Opportunities for comparison of our results on beta-cell function with those of previous findings are limited. In a pioneering study by Ekstrand et al. [58], reduced insulin secretion was found in patients with PTDM compared to patients without PTDM with the hyperglycemic clamp. In the study by Midtvedt et al. [59], insulin release in an OGTT was reduced in patients with PTDM compared to patients without PTDM. However, actual beta-cell function indices were not computed since only insulin release data (i.e., without normalization to the glucose levels) was reported. Similar limitations hold for the study by Nam et al. [18], as well as for the study by Zelle et al. [19], where C-peptide levels were assumed as markers of beta-cell function, but again with lack of normalization to the glucose levels, and in addition, only values at fasting were collected. In the study by Hagen et al. [60], both indices of insulin secretion and actual beta-cell function were computed from an OGTT. At baseline, no difference was found between the patients with and without PTDM, whereas at follow-up, the difference between groups was not reported (the study focused on the follow-up to basal differences in each of the two groups). At any rate, we can claim that the findings of the previous studies, though limited and with remarkable methodological and clinical differences from our study, essentially do not show disagreement with our results.

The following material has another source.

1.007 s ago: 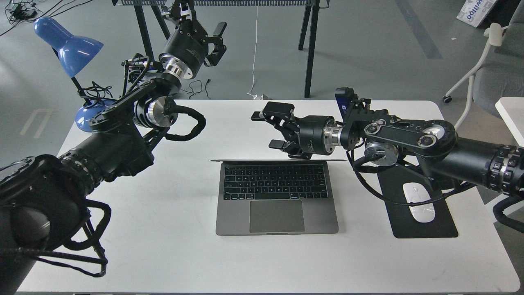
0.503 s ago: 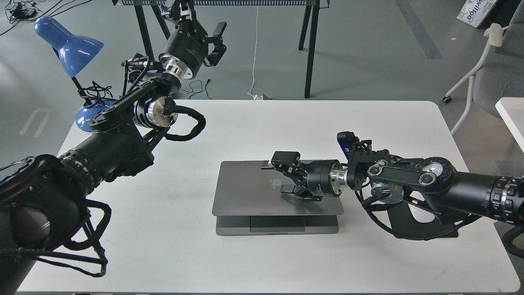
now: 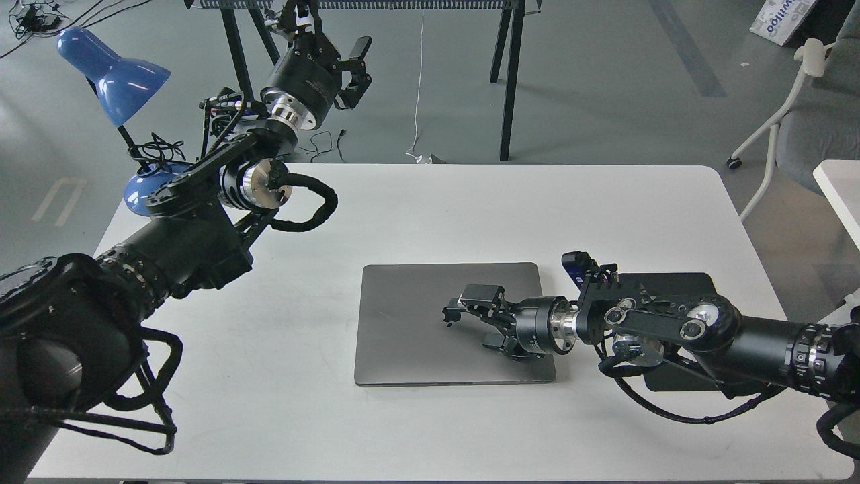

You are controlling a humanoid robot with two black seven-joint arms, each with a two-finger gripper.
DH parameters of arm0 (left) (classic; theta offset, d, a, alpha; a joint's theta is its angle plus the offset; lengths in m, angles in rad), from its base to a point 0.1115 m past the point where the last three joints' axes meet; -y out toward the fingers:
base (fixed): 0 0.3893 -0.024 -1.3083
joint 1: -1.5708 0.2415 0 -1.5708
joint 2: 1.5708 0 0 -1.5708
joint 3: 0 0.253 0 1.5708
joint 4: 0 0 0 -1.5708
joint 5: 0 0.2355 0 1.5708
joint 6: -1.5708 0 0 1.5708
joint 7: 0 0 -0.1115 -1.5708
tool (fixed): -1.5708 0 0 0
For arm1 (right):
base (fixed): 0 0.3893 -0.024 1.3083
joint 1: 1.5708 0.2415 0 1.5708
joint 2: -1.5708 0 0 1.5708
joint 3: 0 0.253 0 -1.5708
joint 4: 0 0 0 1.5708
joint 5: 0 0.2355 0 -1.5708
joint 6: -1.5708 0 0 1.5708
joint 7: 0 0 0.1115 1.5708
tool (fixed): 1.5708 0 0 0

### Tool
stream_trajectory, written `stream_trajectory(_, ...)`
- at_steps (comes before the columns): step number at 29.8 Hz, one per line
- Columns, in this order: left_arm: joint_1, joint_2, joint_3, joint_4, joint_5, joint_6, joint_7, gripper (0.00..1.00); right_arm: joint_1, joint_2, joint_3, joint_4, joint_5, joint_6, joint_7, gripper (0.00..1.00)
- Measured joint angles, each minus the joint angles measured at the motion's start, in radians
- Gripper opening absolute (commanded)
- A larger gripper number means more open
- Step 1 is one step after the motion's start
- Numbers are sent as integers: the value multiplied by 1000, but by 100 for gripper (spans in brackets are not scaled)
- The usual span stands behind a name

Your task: Close notebook with right arm

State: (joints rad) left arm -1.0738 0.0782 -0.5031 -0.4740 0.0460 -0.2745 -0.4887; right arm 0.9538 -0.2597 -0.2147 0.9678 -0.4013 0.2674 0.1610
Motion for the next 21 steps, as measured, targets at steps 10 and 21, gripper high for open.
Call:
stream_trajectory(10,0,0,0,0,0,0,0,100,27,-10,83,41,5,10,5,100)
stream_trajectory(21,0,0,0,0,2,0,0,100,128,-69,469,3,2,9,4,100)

While the COSUGI index needs further investigation in appropriate patient groups, it has been suggested that hyperglucagonemia may be another contributor to PTDM by Halden et al. [61]. The performed clamp study showed that patients with PTDM had lower insulin secretion and a smaller drop of glucagon release versus patients without PTDM. The maximal suppression from baseline was 43% in PTDM vs. 65% in diabetes-free patients. Therefore, reduced glucose-induced insulin secretion and reduced glucagon suppression may contribute to PTDM in kidney transplant recipients.
In conclusion, in the present study, we have performed a deep appraisal of the beta-cell function, as well as of other glucometabolic variables, in kidney transplant recipients with and without PTDM at 6 months following transplantation. We have found that beta-cell function is markedly impaired in PTDM, although defects in insulin sensitivity are present as well. These findings suggest that early treatment of the beta-cell may be even more robust in those patients with a particularly high risk for PTDM, although also the aspect of insulin resistance should not be totally neglected.